### [THE DATA]
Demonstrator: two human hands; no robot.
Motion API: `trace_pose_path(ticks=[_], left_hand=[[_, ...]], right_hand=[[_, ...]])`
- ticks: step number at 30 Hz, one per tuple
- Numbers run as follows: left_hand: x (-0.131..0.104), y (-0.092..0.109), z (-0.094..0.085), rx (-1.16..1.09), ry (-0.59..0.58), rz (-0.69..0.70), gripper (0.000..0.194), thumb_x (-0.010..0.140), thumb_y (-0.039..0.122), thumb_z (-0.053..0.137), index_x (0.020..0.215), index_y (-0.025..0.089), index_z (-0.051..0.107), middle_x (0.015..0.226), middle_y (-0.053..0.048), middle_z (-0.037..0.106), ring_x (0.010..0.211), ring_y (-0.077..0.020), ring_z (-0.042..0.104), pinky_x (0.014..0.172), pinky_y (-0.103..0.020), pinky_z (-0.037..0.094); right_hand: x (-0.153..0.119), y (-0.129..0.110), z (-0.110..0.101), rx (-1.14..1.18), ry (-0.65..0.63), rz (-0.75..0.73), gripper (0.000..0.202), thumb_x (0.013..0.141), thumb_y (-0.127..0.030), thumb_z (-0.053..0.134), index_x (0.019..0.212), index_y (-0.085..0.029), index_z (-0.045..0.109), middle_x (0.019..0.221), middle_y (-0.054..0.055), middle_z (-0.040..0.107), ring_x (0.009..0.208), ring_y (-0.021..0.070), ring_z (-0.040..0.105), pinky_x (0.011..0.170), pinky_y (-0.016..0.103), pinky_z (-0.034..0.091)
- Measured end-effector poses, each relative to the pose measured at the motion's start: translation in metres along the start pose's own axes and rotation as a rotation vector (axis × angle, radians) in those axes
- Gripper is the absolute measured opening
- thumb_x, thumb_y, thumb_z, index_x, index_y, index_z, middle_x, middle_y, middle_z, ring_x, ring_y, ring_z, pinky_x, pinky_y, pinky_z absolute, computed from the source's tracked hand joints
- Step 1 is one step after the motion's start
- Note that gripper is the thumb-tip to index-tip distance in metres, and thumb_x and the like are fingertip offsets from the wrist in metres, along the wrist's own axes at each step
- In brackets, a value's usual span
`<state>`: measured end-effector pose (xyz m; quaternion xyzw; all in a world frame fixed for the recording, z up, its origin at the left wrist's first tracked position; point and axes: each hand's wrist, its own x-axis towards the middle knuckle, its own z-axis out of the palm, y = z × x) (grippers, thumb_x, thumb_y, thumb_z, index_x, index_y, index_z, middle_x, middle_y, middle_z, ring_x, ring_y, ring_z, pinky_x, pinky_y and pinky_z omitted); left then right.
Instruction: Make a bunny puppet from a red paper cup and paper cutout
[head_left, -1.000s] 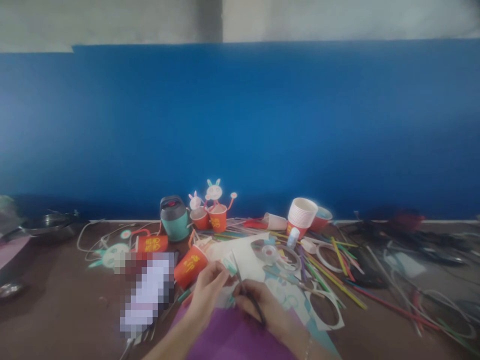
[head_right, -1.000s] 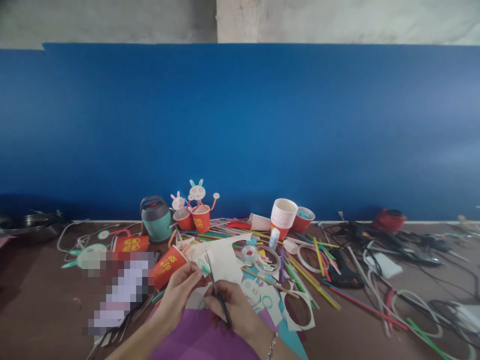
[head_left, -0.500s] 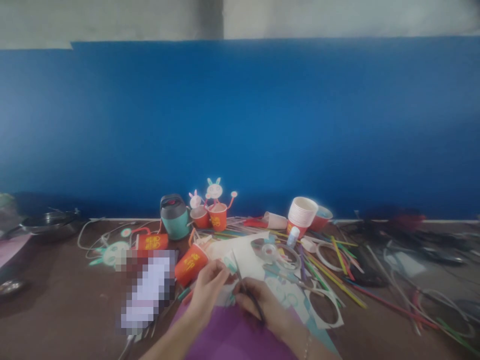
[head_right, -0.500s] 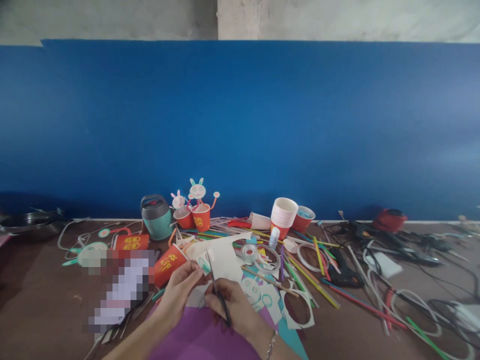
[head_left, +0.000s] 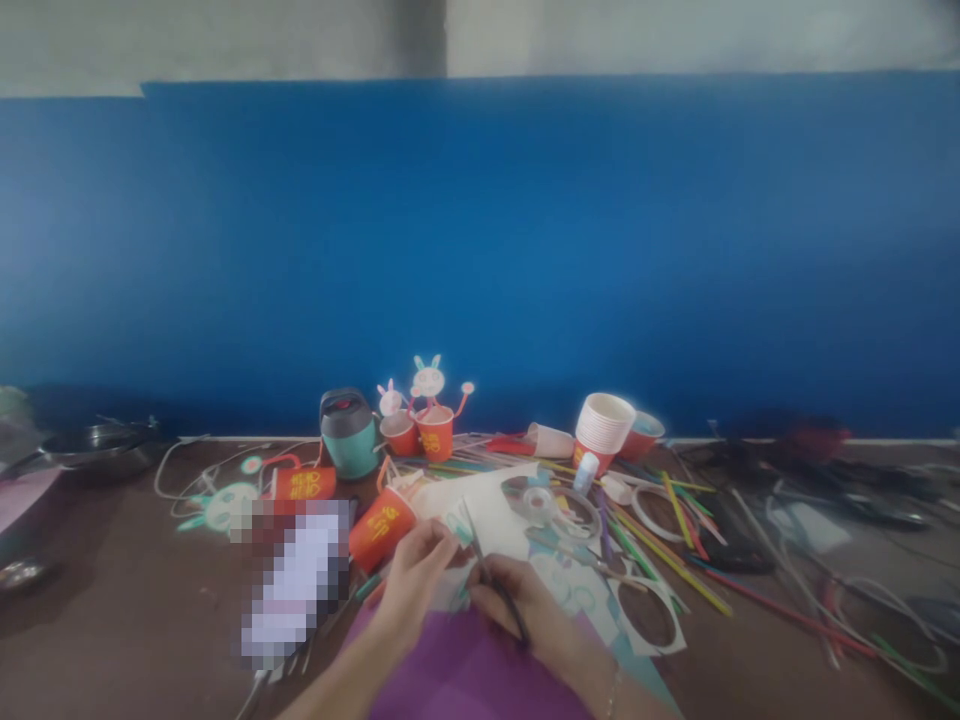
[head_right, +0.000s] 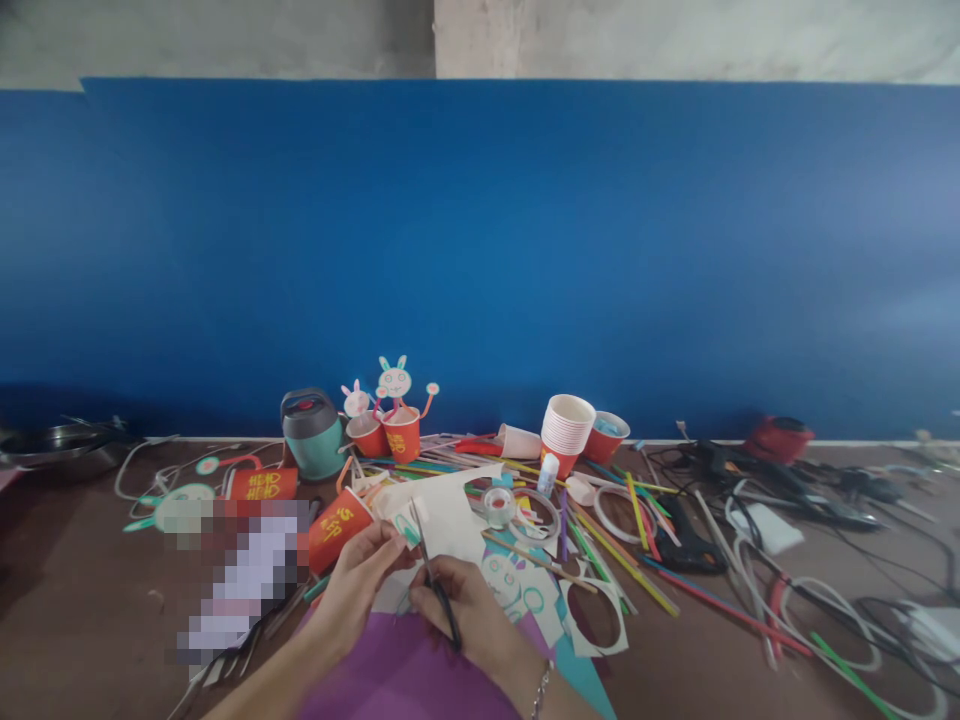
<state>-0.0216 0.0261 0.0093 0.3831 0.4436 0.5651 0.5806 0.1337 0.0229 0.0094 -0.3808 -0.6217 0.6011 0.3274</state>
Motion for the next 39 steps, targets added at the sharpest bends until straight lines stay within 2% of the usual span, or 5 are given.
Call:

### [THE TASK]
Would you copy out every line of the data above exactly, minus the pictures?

### [TASK ANSWER]
Demonstrator: two human hands; no robot.
Motion API: `trace_pose_path(ticks=[_], left_hand=[[_, ...]], right_hand=[[_, ...]])`
- ticks: step number at 30 Hz, one per tuple
- Numbers run as follows: left_hand: x (-0.131..0.104), y (-0.092..0.109), z (-0.094..0.085), rx (-1.16..1.09), ry (-0.59..0.58), rz (-0.69..0.70), gripper (0.000..0.194), thumb_x (-0.010..0.140), thumb_y (-0.039..0.122), thumb_z (-0.053..0.137), index_x (0.020..0.215), index_y (-0.025..0.089), index_z (-0.051..0.107), middle_x (0.015..0.226), middle_y (-0.053..0.048), middle_z (-0.037..0.106), ring_x (0.010..0.211), ring_y (-0.077..0.020), ring_z (-0.042..0.104), pinky_x (0.014..0.172), pinky_y (-0.103..0.020), pinky_z (-0.037..0.094); right_hand: x (-0.153..0.119), y (-0.129..0.110), z (-0.110..0.101), rx (-1.14..1.18), ry (-0.65..0.63), rz (-0.75..0.73), gripper (0.000..0.202), thumb_x (0.013..0.141), thumb_y (-0.127..0.030), thumb_z (-0.053..0.134), index_x (0.019..0.212), index_y (-0.085..0.029), index_z (-0.045..0.109), middle_x (0.019..0.221), middle_y (-0.054..0.055), middle_z (-0.040..0.107), ring_x (0.009..0.208), ring_y (-0.021..0.070), ring_z (-0.040..0.105), pinky_x (0.011..0.170), pinky_y (-0.016..0.103), pinky_z (-0.034..0.091)
- Measured end-effector poses, each relative to the pose measured at the motion's start: translation in metres along the start pose's own axes and rotation as a rotation vector (axis × angle, radians) in those axes
- Gripper is the absolute measured opening
- thumb_x, thumb_y, thumb_z, index_x, index_y, index_z, middle_x, middle_y, middle_z, ring_x, ring_y, ring_z, pinky_x, pinky_y, pinky_z absolute, computed from the source's tracked hand joints
- Step 1 is one step after the motion's start
- Note that gripper is the thumb-tip to index-tip distance in metres, and thumb_x and the like are fingertip offsets from the wrist in metres, along the wrist's own axes at each step
- In brackets, a value's usual span
`<state>`: measured end-effector pose (xyz m; quaternion xyzw; all in a world frame fixed for the recording, z up, its origin at the left wrist's first tracked position; point and axes: each hand's wrist, its own x-axis towards the middle knuckle, its own z-axis out of the palm, y = z × x) (grippers, thumb_x, thumb_y, thumb_z, index_x, index_y, index_z, middle_x, middle_y, middle_z, ring_x, ring_y, ring_z, pinky_x, pinky_y and pinky_z omitted); left then right.
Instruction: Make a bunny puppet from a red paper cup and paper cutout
[head_left, -1.000s] 
[head_right, -1.000s] 
[head_left, -0.500s] 
[head_right, -0.500s] 
[head_left, +0.000s] 
[head_right, +0.000s] 
<state>-0.0216 0.0261 0.0093 0.3831 0.4436 0.5651 0.5806 0.1337 0.0229 0.0094 -0.3808 -0.6217 0.6011 0.3274</state>
Motion for the next 39 steps, targets added at the sharpest bends until straight lines stay within 2% of the usual span, or 5 are given.
Call:

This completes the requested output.